TASK PROMPT
Lines with the word "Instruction": copy all of them from the entries below.

PROVIDED MATERIAL

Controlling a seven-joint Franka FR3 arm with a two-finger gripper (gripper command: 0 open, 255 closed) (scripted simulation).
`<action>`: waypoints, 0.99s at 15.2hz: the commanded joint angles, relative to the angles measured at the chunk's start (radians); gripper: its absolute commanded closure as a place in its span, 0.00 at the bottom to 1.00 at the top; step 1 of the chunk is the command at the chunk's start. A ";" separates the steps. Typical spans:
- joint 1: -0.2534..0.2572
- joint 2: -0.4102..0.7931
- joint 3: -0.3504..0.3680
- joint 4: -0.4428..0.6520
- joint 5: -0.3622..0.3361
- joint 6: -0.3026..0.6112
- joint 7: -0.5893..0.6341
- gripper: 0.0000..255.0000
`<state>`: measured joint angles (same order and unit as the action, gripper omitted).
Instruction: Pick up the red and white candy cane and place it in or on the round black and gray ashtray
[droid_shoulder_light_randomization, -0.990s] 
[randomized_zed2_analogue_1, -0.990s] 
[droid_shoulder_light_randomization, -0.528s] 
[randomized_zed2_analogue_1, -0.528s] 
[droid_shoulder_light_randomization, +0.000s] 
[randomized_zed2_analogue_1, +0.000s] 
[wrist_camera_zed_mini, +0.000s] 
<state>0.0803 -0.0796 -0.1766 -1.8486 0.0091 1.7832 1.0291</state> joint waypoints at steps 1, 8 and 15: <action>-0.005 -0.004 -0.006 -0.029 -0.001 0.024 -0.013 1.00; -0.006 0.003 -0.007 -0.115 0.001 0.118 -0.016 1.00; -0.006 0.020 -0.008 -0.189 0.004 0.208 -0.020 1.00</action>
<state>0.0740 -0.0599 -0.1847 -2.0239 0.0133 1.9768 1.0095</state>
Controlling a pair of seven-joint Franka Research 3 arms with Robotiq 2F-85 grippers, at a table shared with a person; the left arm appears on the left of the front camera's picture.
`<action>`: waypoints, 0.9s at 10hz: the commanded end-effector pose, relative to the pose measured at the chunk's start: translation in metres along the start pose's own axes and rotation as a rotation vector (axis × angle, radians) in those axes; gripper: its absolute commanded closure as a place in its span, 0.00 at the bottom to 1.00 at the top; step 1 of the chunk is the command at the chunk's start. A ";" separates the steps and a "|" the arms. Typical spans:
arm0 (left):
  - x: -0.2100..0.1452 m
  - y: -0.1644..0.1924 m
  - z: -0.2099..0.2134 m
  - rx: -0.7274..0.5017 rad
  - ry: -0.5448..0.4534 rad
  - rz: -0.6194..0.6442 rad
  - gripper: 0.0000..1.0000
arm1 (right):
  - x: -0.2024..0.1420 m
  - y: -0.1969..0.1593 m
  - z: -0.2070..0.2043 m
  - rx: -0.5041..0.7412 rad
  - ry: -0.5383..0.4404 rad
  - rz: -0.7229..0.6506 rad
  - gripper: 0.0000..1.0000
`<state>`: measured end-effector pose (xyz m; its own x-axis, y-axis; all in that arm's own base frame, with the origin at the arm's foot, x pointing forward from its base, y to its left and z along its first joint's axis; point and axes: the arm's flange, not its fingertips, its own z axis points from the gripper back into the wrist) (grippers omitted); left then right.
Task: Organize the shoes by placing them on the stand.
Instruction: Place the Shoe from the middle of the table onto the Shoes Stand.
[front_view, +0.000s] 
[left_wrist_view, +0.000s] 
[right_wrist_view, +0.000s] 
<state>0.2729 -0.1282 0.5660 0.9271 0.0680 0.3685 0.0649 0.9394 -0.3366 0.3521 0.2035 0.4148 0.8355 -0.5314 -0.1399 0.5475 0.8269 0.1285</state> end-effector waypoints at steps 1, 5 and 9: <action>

ANSWER
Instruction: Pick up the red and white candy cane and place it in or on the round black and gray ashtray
Instruction: Place the Shoe from the middle of the table onto the Shoes Stand.

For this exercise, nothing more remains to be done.